Invasion of the Star Creatures was written by Jonathan Haze, an actor best known for his starring role in the Roger Corman feature The Little Shop of Horrors (1960). Haze’s screenplay originally carried the title Monsters from Nicholson Mesa, which was intended as an inside joke reference to James H. Nicholson, the co-founder of American International Pictures. Haze was to star in the film, but he ultimately did not appear in the production.

It was Dolores Reed's last film before her death.

Director Bruno VeSota was best known for B-level features including Female Jungle (1955) and The Brain Eaters (1958).

The film opens with a parody credit of “R.I. Diculous Presents".

The film's cavern and desert scenes were shot in Bronson Canyon, a section of Griffith Park in Los Angeles, California, often used in film and television productions.

==Reception==

Invasion of the Star Creatures has never been well reviewed by critics. When it first opened, the film trade magazine Box Office opined: “What a lot of baloney! Such a waste of time, film and effort. The title was good, but was it a spooky film? Nope! A comedy!! Closed the first night”. Film historian Bill Warren, in his 1996 book Keep Watching the Skies!, Vol. 2, called the film "astonishingly bad ... so helplessly bad that it's almost unwatchable".

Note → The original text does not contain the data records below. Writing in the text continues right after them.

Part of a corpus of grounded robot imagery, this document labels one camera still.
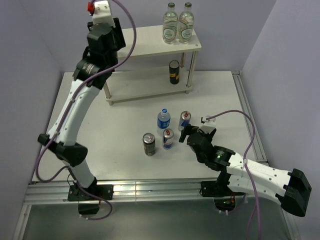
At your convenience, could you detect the aluminium front rail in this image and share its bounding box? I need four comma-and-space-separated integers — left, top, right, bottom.
22, 177, 216, 205

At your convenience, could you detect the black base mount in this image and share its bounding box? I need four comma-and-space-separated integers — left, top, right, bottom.
67, 179, 114, 221
199, 180, 246, 215

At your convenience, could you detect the dark coffee can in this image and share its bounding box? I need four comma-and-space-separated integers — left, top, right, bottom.
142, 132, 156, 156
169, 60, 180, 85

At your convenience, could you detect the aluminium rail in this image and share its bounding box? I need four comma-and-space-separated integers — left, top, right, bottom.
231, 70, 270, 167
22, 177, 216, 205

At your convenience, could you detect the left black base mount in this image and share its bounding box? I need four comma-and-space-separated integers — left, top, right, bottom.
67, 179, 114, 221

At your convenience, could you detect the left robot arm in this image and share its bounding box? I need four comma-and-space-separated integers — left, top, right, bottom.
37, 17, 126, 200

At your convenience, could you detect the right green-cap glass bottle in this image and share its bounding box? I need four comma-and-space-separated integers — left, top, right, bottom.
177, 2, 194, 44

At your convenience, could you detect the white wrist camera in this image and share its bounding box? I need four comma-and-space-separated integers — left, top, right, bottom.
199, 115, 216, 134
87, 0, 115, 27

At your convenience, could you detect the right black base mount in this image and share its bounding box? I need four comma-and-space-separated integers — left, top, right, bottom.
199, 180, 246, 215

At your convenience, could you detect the left green-cap glass bottle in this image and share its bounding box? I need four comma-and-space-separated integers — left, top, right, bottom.
162, 2, 178, 44

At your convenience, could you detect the aluminium right side rail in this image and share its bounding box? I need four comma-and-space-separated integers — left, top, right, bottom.
231, 70, 270, 167

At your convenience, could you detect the Red Bull can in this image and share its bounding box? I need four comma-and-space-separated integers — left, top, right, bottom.
162, 128, 174, 150
178, 111, 192, 131

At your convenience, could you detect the white two-tier shelf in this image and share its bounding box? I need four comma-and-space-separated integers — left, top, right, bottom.
103, 25, 202, 105

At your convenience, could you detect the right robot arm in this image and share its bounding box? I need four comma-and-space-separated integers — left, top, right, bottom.
179, 124, 312, 217

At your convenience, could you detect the green-cap glass bottle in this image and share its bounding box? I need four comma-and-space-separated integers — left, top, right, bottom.
177, 2, 194, 44
162, 2, 178, 44

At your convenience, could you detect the blue-label water bottle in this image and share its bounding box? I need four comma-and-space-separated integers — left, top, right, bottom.
157, 108, 171, 136

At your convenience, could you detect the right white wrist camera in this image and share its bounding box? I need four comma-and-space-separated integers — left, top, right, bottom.
199, 115, 216, 134

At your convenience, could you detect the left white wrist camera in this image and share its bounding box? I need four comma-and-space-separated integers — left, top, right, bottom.
87, 0, 115, 27

In 1979, the film was cited by Harry and Michael Medved in their book The Golden Turkey Awards, a tribute to bad films. Invasion of the Star Creatures was nominated in the category for “The Worst Vegetable Movie of All Time”, with the authors noting the monsters controlled by the Kalar aliens were played by actors wearing carrot costumes. The Medveds also faulted an egregious comic line by Bob Ball – when given a back flip by one of the carrot monsters, Ball remarked: “Wow, that’s the first time a salad ever tossed me”!